§ **Action item**
Copy each line below that contains "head".

::: Input material

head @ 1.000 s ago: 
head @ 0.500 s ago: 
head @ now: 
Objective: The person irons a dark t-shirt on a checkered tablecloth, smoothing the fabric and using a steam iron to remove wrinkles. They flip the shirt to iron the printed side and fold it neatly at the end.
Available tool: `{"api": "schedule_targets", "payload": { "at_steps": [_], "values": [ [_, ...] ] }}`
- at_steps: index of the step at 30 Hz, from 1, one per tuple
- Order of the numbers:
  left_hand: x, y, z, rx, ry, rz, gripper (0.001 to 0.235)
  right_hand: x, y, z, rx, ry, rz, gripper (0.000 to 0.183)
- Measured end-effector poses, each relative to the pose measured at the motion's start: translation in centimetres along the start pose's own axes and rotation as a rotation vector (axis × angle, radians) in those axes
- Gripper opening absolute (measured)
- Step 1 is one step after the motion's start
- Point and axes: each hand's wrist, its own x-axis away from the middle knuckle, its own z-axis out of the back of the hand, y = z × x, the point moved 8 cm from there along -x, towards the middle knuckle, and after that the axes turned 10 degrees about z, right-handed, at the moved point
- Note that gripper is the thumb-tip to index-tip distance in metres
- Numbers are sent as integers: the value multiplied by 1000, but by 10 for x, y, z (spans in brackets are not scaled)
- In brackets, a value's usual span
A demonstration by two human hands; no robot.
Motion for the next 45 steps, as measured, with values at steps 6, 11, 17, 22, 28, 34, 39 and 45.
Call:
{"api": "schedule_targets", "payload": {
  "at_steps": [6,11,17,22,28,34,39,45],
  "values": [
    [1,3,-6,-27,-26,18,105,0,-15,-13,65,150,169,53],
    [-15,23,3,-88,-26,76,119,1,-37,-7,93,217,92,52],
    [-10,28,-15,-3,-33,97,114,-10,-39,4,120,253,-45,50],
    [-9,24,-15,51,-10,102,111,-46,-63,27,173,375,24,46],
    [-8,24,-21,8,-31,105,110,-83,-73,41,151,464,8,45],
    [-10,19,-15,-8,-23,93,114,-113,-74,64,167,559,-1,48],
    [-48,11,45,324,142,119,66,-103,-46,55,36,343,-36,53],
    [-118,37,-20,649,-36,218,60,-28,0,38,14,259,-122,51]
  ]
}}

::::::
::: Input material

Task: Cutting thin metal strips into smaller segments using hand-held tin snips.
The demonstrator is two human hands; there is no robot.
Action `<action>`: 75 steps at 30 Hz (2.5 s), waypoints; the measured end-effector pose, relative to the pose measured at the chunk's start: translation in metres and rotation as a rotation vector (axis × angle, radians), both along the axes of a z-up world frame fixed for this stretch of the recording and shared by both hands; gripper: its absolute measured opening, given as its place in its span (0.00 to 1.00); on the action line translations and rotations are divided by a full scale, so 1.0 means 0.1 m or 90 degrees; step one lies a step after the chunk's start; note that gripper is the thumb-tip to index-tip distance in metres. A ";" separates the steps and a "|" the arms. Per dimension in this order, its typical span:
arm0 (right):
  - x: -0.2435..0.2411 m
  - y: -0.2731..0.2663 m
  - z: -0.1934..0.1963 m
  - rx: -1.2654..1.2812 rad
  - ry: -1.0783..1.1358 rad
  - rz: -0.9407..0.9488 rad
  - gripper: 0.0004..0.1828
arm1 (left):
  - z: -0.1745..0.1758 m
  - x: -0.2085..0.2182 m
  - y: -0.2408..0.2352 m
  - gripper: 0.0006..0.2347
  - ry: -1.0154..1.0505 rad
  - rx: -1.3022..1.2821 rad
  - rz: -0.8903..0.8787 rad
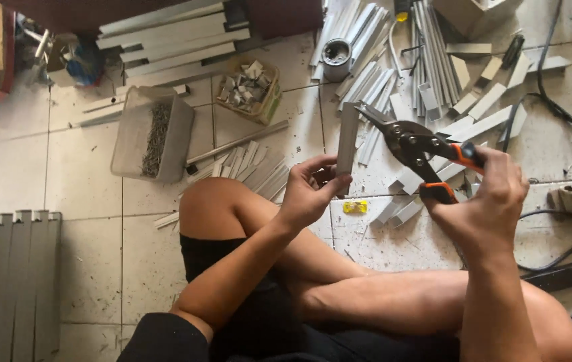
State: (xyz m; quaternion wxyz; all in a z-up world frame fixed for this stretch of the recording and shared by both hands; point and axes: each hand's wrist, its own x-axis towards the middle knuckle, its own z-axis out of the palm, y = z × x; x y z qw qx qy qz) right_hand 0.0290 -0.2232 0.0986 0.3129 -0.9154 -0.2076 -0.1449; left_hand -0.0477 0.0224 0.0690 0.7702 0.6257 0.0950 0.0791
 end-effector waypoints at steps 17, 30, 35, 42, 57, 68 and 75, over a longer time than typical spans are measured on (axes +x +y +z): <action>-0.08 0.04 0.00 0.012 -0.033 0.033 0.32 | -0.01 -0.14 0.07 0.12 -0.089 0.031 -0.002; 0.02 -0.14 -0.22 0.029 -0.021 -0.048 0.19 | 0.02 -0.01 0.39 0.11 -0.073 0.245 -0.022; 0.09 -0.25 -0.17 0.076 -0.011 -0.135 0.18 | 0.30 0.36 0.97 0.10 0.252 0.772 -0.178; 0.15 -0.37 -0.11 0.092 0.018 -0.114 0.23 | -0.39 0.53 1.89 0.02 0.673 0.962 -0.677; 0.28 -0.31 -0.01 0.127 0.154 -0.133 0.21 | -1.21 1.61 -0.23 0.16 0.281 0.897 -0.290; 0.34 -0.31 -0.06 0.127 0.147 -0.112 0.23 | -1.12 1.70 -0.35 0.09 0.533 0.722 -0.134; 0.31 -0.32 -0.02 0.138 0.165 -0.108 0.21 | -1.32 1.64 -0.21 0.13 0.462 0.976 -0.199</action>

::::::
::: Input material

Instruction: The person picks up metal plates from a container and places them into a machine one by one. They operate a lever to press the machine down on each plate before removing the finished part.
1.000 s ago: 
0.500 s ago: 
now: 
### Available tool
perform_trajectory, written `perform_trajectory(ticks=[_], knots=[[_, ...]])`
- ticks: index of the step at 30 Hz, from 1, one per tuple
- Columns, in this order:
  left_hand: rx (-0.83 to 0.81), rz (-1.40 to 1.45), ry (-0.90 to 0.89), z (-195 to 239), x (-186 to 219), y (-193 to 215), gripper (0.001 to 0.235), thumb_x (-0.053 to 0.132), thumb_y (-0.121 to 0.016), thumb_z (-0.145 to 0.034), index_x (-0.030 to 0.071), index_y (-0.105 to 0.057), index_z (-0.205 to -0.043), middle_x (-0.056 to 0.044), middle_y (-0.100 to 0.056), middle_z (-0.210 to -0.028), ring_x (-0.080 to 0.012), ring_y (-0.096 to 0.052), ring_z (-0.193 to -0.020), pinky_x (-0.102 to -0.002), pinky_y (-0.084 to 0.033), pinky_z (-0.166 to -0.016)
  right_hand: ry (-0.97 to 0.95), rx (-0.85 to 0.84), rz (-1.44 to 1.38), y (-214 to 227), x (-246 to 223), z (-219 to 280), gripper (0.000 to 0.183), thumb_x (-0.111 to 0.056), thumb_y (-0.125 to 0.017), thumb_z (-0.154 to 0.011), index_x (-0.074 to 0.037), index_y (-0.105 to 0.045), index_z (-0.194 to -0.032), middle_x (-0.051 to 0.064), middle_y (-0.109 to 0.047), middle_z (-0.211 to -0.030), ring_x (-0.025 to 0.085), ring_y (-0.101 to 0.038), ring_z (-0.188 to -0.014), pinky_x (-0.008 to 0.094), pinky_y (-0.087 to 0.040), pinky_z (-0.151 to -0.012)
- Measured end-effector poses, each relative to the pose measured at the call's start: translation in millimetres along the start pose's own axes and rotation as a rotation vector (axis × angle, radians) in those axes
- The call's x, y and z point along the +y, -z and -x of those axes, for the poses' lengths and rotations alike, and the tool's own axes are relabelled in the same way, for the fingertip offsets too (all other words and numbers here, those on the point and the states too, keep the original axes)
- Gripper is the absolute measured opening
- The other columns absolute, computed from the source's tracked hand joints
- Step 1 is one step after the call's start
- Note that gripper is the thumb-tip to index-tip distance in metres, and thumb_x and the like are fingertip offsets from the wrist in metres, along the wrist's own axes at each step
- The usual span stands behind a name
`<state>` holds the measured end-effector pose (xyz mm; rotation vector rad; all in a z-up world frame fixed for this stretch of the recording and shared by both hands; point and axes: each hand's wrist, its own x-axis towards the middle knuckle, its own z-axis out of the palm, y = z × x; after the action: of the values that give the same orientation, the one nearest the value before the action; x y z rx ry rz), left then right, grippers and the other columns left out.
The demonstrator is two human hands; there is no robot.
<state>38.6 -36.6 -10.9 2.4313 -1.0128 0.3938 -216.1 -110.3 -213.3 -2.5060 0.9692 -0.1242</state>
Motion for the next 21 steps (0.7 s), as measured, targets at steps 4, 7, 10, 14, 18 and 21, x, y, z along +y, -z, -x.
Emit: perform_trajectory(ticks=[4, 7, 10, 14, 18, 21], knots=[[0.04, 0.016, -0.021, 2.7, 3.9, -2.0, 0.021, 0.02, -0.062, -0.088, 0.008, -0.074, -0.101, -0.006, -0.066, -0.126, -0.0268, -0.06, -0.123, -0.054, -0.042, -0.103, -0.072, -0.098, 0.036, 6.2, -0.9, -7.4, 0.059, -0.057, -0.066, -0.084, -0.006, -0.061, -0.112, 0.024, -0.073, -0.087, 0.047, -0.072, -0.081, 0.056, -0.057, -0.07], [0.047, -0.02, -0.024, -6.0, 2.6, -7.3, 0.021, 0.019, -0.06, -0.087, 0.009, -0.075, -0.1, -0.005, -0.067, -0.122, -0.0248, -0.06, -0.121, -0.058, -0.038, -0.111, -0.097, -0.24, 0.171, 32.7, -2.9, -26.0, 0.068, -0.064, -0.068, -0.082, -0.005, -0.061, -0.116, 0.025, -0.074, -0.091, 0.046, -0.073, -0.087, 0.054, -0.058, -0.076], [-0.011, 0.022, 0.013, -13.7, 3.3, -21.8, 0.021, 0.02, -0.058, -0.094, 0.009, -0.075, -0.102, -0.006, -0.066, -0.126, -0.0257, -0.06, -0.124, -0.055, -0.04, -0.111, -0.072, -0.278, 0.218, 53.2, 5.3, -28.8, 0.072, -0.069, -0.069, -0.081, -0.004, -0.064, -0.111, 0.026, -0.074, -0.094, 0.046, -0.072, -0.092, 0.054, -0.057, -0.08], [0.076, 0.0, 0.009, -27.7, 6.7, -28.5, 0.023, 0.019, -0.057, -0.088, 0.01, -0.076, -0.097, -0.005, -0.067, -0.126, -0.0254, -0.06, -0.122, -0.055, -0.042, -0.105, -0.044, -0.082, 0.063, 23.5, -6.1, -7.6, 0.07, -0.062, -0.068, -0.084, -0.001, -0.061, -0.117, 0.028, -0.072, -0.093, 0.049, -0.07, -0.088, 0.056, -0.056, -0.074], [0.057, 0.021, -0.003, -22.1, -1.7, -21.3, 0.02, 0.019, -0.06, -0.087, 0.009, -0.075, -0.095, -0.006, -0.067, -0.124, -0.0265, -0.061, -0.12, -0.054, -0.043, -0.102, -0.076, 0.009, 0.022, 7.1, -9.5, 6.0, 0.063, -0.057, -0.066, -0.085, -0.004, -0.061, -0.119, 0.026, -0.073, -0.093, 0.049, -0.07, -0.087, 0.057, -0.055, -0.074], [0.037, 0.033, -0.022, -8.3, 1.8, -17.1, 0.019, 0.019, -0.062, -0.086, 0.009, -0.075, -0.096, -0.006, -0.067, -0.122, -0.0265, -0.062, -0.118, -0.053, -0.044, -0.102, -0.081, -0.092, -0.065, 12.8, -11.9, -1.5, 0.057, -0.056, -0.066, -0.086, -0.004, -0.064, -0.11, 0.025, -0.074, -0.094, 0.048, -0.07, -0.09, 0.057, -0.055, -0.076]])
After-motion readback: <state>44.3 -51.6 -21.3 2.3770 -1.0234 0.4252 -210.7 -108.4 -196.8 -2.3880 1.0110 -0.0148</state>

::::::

§ **Solution to this problem**
head @ 1.000 s ago: 
head @ 0.500 s ago: 
head @ now: 

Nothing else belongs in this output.